● **Exercise instructions**
Among the lines of data below, reproduce only those from the one with "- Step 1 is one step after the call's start" through the one with "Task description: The", exactly as they stand, both ends included.

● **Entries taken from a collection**
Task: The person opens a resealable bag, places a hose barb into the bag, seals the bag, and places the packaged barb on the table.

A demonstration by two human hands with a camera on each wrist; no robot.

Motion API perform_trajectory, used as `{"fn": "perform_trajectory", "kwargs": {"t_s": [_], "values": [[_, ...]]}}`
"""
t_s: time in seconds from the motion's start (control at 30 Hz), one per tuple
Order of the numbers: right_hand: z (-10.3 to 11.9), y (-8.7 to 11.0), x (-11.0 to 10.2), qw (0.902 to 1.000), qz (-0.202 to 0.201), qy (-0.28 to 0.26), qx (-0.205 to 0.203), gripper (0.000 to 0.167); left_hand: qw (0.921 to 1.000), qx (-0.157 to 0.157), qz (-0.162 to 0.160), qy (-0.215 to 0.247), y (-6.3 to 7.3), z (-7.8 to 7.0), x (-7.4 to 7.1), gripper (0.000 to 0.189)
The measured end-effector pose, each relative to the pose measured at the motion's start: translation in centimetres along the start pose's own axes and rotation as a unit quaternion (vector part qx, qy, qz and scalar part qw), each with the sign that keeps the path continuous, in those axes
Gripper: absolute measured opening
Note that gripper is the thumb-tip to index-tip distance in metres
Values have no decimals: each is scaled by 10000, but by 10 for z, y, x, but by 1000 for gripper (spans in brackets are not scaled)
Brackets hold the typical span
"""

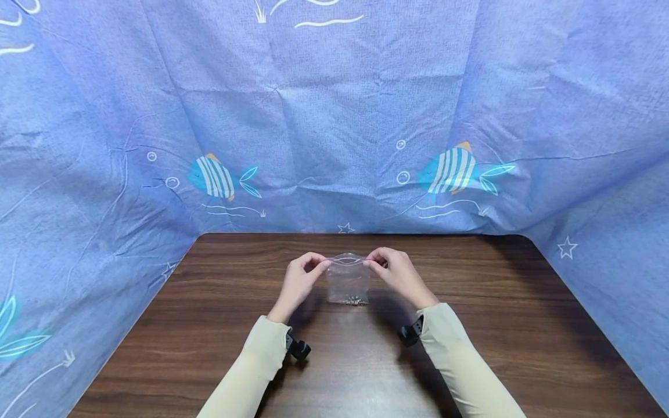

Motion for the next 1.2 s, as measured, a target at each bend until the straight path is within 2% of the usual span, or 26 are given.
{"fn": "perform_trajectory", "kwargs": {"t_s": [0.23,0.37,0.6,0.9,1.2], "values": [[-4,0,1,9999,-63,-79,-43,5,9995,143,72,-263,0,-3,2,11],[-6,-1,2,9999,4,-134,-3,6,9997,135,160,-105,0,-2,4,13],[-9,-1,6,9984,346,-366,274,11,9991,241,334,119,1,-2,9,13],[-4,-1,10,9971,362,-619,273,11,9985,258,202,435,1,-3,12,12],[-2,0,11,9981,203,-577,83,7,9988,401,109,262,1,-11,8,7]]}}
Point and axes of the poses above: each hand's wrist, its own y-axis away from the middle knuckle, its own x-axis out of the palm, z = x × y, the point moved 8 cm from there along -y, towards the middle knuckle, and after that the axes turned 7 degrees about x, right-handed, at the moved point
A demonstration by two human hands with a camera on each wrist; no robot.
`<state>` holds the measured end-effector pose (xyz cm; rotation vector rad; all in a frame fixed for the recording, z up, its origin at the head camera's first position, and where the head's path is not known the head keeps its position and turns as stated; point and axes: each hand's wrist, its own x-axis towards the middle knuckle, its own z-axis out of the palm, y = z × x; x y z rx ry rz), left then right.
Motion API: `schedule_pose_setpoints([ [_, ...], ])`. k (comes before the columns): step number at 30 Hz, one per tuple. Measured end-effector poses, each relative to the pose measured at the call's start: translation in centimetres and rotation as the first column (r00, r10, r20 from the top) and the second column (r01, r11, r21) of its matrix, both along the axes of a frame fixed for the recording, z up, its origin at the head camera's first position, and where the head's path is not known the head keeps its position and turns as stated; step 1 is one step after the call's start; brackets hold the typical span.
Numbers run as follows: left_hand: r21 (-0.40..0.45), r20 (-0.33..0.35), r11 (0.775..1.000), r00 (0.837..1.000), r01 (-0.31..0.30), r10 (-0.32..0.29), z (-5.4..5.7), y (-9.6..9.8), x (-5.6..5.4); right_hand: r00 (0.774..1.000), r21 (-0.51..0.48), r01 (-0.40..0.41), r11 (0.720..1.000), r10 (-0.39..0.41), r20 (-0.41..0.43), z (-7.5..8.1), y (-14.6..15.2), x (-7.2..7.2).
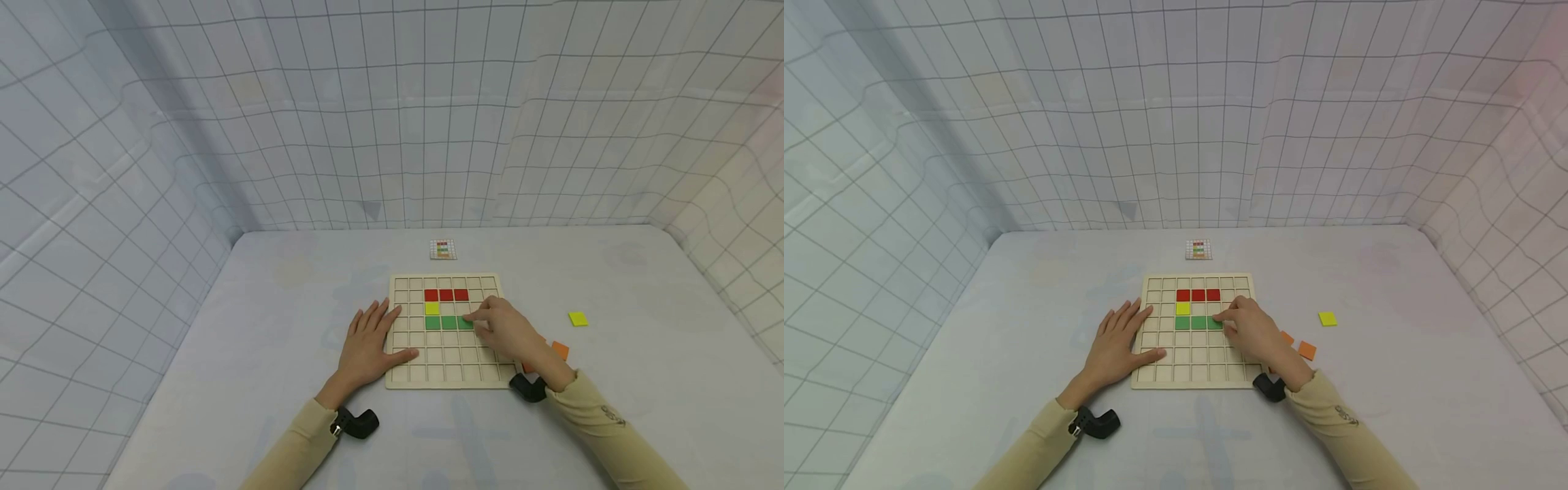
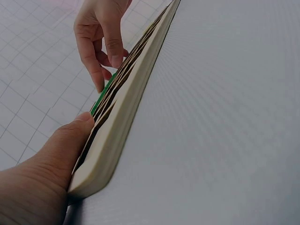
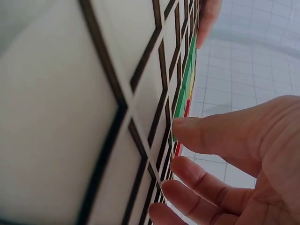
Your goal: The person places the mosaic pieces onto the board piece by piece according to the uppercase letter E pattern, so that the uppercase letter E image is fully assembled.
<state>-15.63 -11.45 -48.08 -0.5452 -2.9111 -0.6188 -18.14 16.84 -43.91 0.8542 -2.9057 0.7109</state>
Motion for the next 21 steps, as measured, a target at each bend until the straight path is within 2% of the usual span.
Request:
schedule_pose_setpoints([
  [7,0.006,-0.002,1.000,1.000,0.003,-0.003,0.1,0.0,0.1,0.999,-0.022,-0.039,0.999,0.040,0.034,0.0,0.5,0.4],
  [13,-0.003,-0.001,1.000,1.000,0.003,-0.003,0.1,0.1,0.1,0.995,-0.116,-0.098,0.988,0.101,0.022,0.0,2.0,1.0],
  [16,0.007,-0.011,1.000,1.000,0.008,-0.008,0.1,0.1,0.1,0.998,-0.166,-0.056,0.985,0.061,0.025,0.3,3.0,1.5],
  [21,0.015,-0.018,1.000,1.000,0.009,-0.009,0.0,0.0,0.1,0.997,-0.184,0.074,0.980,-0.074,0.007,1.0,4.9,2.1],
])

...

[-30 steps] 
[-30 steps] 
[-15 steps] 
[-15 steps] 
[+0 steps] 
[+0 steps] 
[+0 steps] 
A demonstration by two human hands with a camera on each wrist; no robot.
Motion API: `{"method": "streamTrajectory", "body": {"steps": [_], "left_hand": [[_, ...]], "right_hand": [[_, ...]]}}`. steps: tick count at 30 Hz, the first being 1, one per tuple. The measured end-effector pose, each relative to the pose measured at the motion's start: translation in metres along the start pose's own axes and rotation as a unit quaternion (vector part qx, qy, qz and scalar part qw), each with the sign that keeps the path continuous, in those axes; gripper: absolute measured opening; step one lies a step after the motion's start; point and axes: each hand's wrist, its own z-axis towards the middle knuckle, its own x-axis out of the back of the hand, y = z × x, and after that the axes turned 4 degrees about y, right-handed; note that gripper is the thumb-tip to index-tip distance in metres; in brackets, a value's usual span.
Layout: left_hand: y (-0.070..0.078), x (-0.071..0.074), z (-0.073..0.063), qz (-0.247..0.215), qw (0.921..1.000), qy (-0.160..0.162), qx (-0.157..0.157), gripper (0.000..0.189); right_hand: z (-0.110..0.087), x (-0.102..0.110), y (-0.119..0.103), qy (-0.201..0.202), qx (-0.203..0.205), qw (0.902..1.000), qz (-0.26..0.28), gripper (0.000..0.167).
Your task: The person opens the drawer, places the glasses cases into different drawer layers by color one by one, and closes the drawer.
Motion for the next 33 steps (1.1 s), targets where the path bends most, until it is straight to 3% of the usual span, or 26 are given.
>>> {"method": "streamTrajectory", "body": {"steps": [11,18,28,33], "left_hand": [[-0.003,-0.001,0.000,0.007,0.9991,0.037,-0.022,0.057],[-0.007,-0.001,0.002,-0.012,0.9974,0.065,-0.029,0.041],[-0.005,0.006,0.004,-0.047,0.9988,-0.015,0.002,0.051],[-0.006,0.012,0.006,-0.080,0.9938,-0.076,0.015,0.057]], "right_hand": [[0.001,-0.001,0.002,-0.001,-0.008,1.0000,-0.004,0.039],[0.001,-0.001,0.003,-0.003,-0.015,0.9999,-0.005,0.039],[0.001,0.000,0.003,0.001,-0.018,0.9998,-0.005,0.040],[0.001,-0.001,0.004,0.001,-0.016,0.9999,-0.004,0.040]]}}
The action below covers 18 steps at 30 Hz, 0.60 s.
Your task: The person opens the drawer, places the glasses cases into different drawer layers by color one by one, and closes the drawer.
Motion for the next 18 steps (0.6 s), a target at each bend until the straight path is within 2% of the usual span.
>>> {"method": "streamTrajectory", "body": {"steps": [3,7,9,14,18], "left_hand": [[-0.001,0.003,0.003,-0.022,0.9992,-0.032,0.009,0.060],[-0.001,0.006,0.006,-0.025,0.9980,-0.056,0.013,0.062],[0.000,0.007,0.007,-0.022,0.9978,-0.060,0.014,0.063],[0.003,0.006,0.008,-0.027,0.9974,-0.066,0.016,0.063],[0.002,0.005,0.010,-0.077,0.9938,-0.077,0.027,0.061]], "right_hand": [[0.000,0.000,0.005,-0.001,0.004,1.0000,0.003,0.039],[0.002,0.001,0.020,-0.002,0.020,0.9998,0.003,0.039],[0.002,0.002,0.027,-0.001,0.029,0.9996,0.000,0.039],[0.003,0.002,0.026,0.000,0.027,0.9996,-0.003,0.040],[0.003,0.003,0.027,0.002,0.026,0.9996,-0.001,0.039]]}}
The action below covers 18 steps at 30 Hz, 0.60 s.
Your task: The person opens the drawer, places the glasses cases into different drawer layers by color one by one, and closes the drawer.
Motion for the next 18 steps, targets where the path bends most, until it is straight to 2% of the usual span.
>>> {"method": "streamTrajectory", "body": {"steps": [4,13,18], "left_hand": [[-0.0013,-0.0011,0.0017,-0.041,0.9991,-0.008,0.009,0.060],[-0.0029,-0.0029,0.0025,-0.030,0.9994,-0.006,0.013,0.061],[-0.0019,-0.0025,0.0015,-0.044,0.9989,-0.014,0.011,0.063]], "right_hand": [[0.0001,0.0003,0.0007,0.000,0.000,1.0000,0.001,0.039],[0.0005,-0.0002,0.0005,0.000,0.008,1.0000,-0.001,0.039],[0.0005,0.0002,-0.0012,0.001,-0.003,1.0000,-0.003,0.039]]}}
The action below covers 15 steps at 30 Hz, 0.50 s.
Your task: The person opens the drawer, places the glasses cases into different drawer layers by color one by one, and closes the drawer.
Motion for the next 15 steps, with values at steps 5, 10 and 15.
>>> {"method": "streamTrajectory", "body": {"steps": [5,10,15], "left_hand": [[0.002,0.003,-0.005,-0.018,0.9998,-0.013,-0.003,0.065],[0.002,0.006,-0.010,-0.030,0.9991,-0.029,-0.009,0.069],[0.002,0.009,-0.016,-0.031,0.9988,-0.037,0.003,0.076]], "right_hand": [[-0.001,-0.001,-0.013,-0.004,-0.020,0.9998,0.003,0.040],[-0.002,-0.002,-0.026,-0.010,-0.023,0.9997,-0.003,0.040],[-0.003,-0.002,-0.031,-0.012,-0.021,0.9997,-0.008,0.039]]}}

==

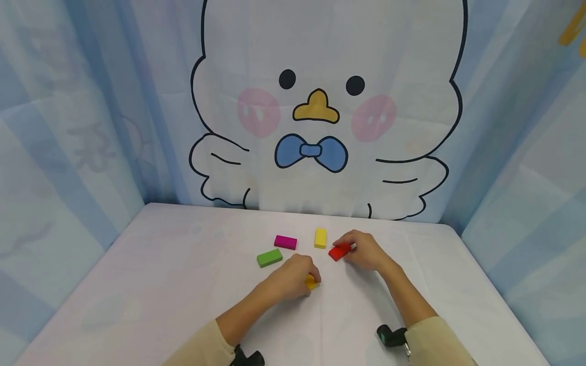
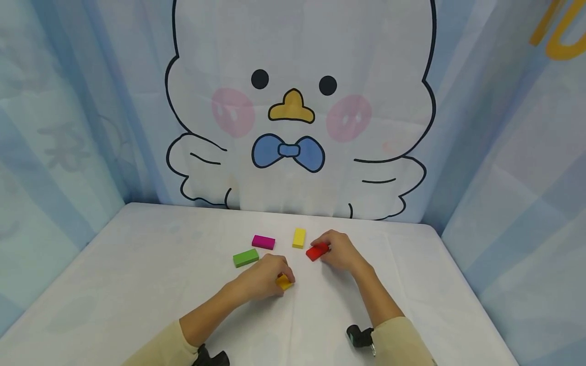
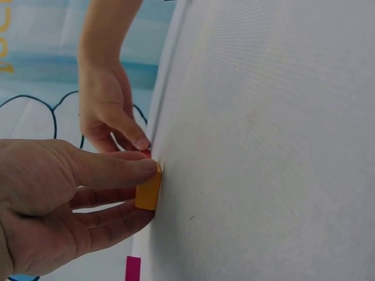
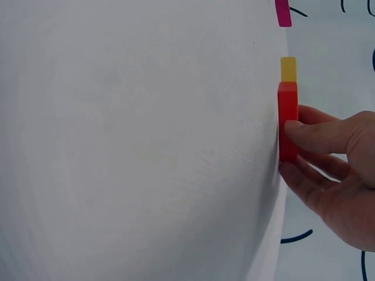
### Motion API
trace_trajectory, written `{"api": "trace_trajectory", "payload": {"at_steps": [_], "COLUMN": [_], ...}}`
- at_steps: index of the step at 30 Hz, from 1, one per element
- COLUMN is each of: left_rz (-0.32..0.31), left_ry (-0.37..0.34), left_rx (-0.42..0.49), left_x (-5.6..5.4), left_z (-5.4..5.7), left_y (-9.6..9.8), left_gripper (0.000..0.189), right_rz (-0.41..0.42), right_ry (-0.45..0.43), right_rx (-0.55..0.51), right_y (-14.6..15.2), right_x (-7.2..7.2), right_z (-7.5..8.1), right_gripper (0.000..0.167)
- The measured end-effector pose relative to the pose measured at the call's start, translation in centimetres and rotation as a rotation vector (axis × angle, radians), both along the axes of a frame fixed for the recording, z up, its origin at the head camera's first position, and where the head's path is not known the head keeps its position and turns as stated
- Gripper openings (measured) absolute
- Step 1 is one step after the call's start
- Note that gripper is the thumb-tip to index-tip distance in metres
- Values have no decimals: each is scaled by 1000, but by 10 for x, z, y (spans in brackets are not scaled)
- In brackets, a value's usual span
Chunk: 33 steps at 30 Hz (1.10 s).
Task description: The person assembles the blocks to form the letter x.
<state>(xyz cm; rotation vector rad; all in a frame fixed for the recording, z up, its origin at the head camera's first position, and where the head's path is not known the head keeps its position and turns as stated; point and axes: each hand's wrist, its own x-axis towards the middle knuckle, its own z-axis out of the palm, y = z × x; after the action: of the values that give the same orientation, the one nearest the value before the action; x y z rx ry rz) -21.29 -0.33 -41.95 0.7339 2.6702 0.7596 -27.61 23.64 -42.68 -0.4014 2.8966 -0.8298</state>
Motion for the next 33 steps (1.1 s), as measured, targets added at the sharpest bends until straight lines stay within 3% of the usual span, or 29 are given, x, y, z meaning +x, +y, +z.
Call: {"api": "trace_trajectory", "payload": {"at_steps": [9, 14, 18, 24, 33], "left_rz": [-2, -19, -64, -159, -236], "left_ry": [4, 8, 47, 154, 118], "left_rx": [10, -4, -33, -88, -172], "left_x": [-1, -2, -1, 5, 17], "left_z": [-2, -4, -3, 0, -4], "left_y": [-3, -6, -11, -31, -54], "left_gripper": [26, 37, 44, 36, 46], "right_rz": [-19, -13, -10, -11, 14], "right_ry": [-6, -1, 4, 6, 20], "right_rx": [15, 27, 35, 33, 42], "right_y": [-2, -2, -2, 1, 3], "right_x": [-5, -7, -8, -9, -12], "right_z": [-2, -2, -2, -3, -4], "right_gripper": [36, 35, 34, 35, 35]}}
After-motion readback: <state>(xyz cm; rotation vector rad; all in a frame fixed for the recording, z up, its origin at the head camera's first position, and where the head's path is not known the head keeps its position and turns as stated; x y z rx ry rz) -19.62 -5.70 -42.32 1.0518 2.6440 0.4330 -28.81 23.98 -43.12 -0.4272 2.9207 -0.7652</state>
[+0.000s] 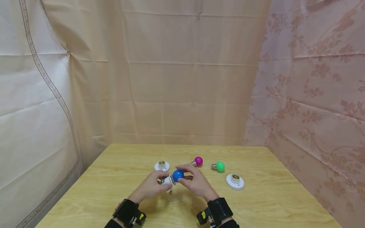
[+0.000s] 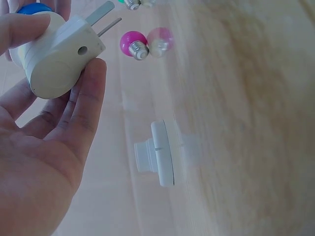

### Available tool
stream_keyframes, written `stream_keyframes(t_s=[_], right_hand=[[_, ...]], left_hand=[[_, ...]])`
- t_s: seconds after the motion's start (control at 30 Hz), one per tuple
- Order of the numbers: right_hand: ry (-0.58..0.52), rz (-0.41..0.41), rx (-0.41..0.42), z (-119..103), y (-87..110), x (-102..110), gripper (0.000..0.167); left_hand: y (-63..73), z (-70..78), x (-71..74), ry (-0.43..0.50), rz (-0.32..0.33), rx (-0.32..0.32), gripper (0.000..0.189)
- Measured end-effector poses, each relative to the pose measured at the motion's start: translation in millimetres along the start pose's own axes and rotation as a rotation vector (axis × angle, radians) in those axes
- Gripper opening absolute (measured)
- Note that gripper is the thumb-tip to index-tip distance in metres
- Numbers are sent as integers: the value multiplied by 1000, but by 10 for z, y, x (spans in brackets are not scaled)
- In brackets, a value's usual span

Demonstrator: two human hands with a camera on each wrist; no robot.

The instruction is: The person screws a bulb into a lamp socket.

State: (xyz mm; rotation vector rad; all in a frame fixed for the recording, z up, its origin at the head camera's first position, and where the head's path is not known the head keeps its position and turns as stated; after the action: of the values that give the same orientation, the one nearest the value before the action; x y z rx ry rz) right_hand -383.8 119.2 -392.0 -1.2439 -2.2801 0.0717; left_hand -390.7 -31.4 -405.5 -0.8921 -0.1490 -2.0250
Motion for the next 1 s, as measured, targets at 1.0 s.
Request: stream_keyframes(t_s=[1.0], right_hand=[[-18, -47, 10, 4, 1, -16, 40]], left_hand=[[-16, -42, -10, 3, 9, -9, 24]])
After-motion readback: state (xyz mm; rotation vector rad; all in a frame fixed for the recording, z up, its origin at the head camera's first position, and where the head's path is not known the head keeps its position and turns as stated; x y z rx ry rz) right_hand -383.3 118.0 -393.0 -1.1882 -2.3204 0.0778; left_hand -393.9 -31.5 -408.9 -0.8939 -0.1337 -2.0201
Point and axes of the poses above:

● **Your solution**
- Step 1 is one step after the call's start
- Note that gripper is the thumb-tip to index-tip distance in metres
- Values have no decimals: each is scaled by 1000, but by 10 for x, z, y (spans in brackets are not scaled)
- In brackets, a value's usual span
Chunk: 33 steps at 30 Hz (1.10 s).
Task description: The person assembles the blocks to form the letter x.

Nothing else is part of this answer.